「責任あるAIの原則」は現場の課題に追いつけるか
米マイクロソフトのチェアマン兼CEOであるサティア・ナデラ氏は今後も同社のあらゆる製品にAIを組み込み、ビジネスやユーザー体験を革新する考えを表明している。一方ではAIの倫理問題にも目を向けて、早期からセキュリティ・プライバシー、公平性、信頼性と安全性など6つの観点から「責任あるAIの原則」を定めて、マイクロソフトの製品やサービスを「AI対応」にする際のガイドラインとしてきた。今後ユーザーによるプロダクトの利用が急速に拡大した時に、マイクロソフトが定める「責任あるAIの原則」も迅速かつ柔軟な対応が求められそうだ。マイクロソフトは「GitHub Copilot」という、人によるコンピュータプログラミングをOpenAIのCodexが支援する開発ツールを一般向けとビジネス向けの両方に提供を開始している。メディアセミナーの参加者からは、AIの支援によりエンドユーザーが作成したコードについて、バグやセキュリティホールなどのリスクを検証するツールがGitHub Copilotに実装されているのかを訊ねる声が寄せられた。対してマイクロソフトは、現在はコードの正当性について最終チェックは人間が行う必要があると回答した。
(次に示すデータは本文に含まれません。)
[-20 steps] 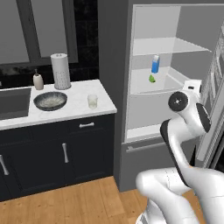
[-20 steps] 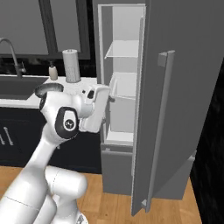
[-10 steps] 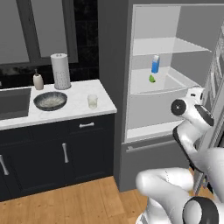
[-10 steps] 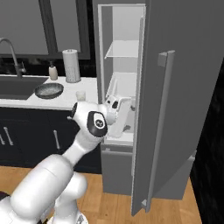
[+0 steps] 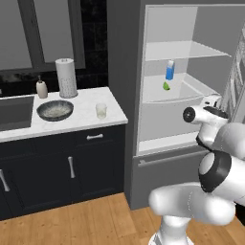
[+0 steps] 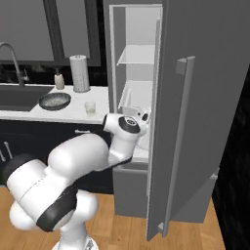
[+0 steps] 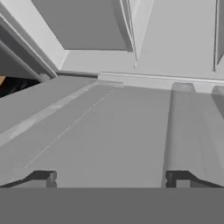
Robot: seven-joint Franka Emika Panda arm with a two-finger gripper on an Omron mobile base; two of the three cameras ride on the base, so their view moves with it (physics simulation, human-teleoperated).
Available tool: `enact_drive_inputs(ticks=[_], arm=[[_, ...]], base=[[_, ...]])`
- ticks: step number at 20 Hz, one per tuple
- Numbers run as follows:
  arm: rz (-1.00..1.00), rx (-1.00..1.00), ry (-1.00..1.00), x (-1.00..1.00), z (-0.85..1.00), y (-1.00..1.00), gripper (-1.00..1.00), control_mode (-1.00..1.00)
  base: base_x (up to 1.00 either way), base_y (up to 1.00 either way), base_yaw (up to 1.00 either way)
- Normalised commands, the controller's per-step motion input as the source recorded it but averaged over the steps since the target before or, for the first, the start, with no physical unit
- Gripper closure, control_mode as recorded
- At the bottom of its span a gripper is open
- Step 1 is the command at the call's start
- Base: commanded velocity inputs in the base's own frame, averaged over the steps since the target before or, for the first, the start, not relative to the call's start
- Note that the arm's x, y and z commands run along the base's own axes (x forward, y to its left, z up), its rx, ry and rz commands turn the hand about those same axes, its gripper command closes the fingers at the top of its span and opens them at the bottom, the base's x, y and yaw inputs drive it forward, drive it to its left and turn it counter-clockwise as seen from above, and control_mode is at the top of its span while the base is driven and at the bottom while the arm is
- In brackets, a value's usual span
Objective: Grab a lemon wedge from the fridge and one ice cube from the ice bowl, and put them in the glass of lemonade.
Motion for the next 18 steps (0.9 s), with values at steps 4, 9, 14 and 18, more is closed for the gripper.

プログラミングに携わるエンジニアをサポートするマイクロソフトの「GitHub Copilot」
ジェネレーティブAIについては、学習元の情報に誤りや偏りが含まれる場合ときにこれらを増幅して出力する危険性が指摘されている。「新しいAI」による振る舞いを正しく制御するために必要な技術と倫理観を、これからは多くの企業と人が共有しながら歩みを慎重に前進させることも大事ではないだろうか。